### [THE PROBLEM]
Would you please transcribe exactly the lines from the one containing "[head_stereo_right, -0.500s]" through the end of the material below, and only those?
── MATERIAL PROVIDED ──
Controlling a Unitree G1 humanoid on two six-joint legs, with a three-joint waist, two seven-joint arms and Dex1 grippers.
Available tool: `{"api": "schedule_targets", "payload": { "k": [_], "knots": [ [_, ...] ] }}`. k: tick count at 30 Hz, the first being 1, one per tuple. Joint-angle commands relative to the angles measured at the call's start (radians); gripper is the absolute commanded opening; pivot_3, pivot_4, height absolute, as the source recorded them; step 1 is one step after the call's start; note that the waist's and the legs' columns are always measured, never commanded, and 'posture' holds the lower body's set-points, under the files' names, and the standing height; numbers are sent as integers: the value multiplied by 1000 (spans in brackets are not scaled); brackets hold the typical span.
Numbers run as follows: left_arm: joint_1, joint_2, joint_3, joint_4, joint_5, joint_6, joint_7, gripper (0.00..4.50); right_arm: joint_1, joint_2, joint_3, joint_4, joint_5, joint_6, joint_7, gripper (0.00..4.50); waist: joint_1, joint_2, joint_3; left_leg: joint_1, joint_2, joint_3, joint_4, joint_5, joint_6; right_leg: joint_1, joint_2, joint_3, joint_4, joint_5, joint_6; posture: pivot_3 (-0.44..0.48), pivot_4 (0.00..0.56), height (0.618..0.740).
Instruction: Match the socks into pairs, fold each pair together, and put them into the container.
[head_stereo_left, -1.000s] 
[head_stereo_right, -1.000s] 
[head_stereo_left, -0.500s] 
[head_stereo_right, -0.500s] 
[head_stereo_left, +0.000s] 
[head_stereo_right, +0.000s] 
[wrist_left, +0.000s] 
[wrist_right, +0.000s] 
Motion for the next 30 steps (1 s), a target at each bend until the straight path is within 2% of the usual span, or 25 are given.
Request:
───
### [ANSWER TO THE EXERCISE]
[head_stereo_right, -0.500s] 
[head_stereo_left, +0.000s] 
[head_stereo_right, +0.000s] 
[wrist_left, +0.000s] 
[wrist_right, +0.000s] 
Motion for the next 30 steps (1 s), a target at each bend until the straight path is within 2% of the usual span, or 25 are given.
Request:

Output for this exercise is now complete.